Active Sampling for Learning Interpretable Surrogate Machine Learning Models

Author: A. Saadallah, K. Morik
Journal: 2020 IEEE 7th International Conference on Data Science and Advanced Analytics (DSAA)
Year: 2020

Citation information

A. Saadallah, K. Morik,
2020 IEEE 7th International Conference on Data Science and Advanced Analytics (DSAA),
2020,
264-272,
IEEE,
Sydney, NSW, Australia,
https://doi.org/10.1109/DSAA49011.2020.00039

The use of machine learning methods to inform consequential decisions is increasingly expanding across many fields. As a result, the ability to interpret these models has become to a greater extent crucial to increase the related-technologies acceptance level and reliability. In this paper, we propose an active sampling approach for learning accurately interpretable surrogate machine learning model to better approximate black-box models for supervised learning problems. Hence, the surrogate model is used to learn the black-box model and reflect its properties.
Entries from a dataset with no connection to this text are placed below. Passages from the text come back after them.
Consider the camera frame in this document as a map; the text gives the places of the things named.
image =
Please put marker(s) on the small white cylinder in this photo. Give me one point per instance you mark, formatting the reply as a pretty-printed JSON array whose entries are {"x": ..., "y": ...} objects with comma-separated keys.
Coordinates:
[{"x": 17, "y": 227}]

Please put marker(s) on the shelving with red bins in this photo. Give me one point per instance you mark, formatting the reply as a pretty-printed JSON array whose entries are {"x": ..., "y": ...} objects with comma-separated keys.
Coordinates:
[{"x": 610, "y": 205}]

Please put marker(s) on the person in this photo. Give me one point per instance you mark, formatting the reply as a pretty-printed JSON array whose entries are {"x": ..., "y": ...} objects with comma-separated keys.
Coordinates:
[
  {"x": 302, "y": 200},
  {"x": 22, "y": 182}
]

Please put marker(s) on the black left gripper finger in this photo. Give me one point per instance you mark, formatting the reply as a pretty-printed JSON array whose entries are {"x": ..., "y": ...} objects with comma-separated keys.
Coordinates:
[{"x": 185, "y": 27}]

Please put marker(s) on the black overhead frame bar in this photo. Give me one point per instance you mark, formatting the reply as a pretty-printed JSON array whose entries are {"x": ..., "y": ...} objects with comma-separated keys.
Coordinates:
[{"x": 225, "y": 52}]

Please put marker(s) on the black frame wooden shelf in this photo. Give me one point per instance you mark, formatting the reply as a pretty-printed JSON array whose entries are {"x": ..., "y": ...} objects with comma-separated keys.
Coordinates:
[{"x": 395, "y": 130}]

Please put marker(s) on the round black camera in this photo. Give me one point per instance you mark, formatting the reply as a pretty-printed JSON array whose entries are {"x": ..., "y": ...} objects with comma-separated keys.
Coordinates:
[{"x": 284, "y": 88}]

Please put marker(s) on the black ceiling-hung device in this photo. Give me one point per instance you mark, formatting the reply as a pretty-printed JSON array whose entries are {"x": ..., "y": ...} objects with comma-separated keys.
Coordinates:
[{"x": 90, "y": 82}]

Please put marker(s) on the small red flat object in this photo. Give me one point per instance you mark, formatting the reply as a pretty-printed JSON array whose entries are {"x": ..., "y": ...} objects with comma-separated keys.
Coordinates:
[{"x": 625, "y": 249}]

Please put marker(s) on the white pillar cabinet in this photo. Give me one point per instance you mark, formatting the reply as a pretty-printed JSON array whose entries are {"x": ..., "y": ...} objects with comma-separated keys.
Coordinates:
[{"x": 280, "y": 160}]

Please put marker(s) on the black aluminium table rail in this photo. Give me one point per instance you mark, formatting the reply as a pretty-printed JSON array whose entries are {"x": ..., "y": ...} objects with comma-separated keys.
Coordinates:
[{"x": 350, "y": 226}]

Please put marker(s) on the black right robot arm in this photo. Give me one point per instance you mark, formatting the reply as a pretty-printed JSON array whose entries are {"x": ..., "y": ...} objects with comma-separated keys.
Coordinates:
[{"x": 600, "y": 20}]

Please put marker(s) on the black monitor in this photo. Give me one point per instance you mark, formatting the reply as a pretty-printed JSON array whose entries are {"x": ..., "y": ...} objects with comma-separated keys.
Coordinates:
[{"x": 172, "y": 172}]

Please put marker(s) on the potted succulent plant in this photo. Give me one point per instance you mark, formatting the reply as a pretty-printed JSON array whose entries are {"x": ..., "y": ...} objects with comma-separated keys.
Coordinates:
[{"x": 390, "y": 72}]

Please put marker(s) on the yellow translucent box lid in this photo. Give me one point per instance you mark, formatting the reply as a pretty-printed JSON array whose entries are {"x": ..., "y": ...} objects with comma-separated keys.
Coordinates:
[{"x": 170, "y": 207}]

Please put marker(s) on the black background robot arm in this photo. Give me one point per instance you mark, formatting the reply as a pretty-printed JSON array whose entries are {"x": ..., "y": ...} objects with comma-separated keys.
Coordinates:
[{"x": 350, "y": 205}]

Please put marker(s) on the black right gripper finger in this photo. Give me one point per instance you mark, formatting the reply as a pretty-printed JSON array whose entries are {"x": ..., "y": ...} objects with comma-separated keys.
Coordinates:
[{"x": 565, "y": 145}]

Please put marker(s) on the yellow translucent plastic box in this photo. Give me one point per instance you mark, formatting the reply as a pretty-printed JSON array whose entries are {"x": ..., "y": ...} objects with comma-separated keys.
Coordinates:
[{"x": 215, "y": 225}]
Active sampling is used as an informed sampling method to adaptively and iteratively build an optimized training set based on the predictions of the black-box model to enhance the accuracy of the surrogate model. Subsequently, the surrogate model is used to interpret and debug the black-box model. The developed method is flexible and can be used to approximate any family of black-box models using any type of interpretable machine learning models, as it only requires the ability to compute their outputs. It is also applicable to both regression and classification tasks. In this work, we bring focus to decision tree due to their proven high interpretability. An experimental evaluation of the method on several real-world data sets is presented to show its flexibility and its robustness compared to traditional approaches for learning surrogate models.